• _DIRECTIONS FOR THIS TASK_
Transcribe the listing exactly, leaving out every picture.
◆ ◆ ◆
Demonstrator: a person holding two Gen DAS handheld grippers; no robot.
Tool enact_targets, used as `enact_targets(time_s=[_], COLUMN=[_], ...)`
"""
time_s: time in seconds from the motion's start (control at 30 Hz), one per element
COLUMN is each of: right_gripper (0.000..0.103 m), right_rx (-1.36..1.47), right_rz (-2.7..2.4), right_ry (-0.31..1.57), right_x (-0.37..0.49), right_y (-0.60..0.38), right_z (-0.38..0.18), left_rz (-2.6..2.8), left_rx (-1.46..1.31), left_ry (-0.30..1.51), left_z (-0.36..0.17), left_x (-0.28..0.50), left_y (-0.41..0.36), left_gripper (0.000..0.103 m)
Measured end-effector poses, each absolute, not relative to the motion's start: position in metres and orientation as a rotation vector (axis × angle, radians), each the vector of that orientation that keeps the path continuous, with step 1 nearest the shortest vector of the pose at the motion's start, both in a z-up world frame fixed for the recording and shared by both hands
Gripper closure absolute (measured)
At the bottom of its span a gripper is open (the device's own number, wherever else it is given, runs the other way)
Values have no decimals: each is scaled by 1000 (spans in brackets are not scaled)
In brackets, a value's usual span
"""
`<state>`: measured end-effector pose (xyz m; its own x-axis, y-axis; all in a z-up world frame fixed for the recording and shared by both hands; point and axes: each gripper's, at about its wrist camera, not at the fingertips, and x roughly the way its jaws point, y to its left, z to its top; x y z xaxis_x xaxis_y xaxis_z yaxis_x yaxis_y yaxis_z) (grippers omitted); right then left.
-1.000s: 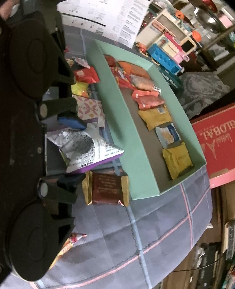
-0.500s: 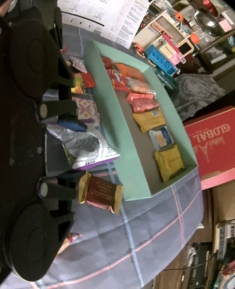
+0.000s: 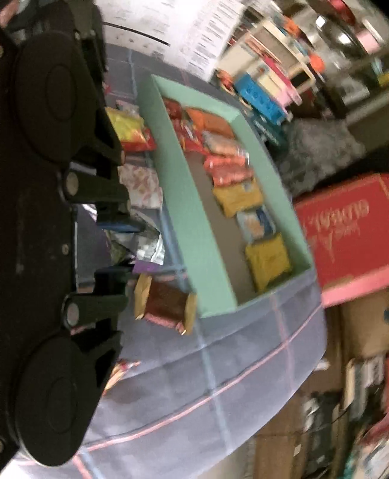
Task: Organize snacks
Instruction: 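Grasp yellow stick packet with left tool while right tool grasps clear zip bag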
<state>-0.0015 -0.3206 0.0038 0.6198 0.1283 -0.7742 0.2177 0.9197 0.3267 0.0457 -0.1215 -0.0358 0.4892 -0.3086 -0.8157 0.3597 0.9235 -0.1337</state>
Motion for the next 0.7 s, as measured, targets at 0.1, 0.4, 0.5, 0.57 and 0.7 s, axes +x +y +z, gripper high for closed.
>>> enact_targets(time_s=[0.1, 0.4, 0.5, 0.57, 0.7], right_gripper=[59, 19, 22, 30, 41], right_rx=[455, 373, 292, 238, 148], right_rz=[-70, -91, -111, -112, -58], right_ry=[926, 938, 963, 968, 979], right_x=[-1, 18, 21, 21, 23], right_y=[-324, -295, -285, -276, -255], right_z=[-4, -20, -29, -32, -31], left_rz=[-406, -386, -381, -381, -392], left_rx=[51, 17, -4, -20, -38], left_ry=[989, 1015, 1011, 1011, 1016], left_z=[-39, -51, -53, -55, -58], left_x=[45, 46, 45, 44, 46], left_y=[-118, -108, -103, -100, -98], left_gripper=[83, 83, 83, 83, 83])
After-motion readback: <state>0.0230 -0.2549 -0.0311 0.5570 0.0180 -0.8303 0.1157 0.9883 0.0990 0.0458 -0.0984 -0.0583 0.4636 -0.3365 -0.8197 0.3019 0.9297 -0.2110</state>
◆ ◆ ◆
• _RESULT FOR THIS EXERCISE_
Demonstrator: a person holding two Gen DAS handheld grippers; no robot.
Tool enact_targets, used as `enact_targets(time_s=[_], COLUMN=[_], ...)`
"""
time_s: time in seconds from the motion's start (control at 30 Hz), one per element
COLUMN is each of: right_gripper (0.000..0.103 m), right_rx (-1.36..1.47), right_rz (-2.7..2.4), right_ry (-0.31..1.57), right_x (-0.37..0.49), right_y (-0.60..0.38), right_z (-0.38..0.18), left_rz (-2.6..2.8), left_rx (-1.46..1.31), left_ry (-0.30..1.51), left_z (-0.36..0.17), left_x (-0.28..0.50), left_y (-0.41..0.36), left_gripper (0.000..0.103 m)
Measured end-effector poses, each absolute, not relative to the motion's start: position in metres and orientation as a rotation vector (axis × angle, radians), each the vector of that orientation that keeps the path continuous, with step 1 nearest the shortest vector of the pose at the motion's start, both in a z-up world frame fixed for the recording and shared by both hands
Gripper closure absolute (measured)
At the bottom of its span a gripper is open (the device's own number, wherever else it is given, runs the other way)
Values have no decimals: each is scaled by 1000 (spans in brackets are not scaled)
In brackets, a value's usual span
"""
`<state>`: measured end-effector pose (xyz m; its own x-axis, y-axis; all in a z-up world frame fixed for the recording and shared by both hands; point and axes: each gripper's, at about its wrist camera, not at the fingertips, and x roughly the way its jaws point, y to its left, z to its top; x y z xaxis_x xaxis_y xaxis_z yaxis_x yaxis_y yaxis_z) (grippers omitted); right then left.
-1.000s: 
-0.500s: 
+0.000s: 
Task: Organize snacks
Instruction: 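Grasp yellow stick packet with left tool while right tool grasps clear zip bag
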<state>-0.0015 -0.3206 0.0038 0.6198 0.1283 -0.7742 0.2177 0.9197 0.3267 0.0457 -0.1215 -0.0358 0.4892 -0.3086 -0.8157 0.3597 0.9235 -0.1337</state>
Motion for the next 0.7 s, as measured, targets at 0.1, 0.4, 0.5, 0.57 and 0.7 s, axes +x +y +z, gripper high for closed.
>>> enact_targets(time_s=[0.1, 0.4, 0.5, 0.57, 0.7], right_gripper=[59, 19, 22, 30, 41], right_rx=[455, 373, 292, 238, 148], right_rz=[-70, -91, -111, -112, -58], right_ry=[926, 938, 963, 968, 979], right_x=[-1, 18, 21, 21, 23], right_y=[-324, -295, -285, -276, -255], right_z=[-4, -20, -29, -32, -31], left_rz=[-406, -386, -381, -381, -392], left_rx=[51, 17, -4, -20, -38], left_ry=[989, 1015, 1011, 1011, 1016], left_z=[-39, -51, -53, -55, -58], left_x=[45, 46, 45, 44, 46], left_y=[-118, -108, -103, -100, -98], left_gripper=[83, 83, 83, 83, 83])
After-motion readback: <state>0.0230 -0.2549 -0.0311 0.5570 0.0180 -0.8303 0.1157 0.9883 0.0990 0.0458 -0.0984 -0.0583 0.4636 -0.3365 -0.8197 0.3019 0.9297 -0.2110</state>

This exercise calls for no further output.